- _EXERCISE DATA_
□ □ □ □ □
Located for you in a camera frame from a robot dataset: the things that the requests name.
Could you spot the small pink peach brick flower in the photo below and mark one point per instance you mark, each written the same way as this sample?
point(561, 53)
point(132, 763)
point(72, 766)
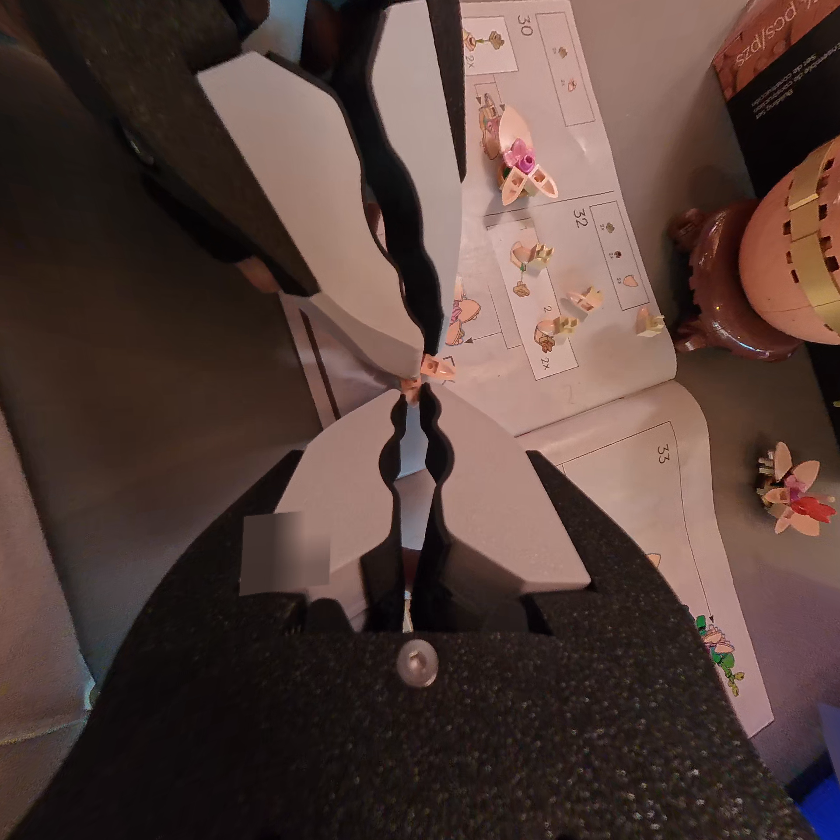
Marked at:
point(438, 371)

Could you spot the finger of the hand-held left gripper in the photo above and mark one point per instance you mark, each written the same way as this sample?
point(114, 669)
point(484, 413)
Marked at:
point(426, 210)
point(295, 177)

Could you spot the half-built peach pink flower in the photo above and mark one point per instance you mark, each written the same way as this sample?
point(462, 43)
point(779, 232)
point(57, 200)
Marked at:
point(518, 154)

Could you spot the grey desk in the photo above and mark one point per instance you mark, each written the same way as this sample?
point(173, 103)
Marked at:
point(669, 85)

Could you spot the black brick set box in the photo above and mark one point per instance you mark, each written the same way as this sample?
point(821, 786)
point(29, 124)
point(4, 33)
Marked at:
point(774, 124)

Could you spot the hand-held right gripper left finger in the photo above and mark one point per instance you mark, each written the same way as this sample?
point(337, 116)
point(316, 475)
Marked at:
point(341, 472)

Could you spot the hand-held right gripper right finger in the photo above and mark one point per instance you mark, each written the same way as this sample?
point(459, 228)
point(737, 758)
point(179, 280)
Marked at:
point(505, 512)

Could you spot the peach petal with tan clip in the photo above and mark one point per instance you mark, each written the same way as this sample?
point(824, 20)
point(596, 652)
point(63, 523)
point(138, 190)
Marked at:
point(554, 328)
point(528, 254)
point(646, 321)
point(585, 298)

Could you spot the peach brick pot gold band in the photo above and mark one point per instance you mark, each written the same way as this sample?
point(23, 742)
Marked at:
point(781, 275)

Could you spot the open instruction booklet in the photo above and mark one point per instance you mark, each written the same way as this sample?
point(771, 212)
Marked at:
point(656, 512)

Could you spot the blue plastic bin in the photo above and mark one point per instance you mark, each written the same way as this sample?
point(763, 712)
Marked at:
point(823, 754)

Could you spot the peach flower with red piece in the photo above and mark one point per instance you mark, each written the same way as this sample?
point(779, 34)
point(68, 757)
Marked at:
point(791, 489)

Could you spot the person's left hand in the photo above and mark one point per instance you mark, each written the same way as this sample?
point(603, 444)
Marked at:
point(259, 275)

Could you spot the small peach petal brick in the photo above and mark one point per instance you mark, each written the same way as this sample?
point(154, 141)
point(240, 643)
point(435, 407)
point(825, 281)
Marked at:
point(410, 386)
□ □ □ □ □
- _TASK OBJECTIVE_
Search the listing above for the string "small" and return each line it appears on.

- _WRITTEN SOLUTION_
Could you spot the small pink peach brick flower in the photo below and mark one point per instance you mark, each written the same way as this sample?
Could you spot the small peach petal brick in the photo above and mark one point per instance you mark, each written the same way as this sample?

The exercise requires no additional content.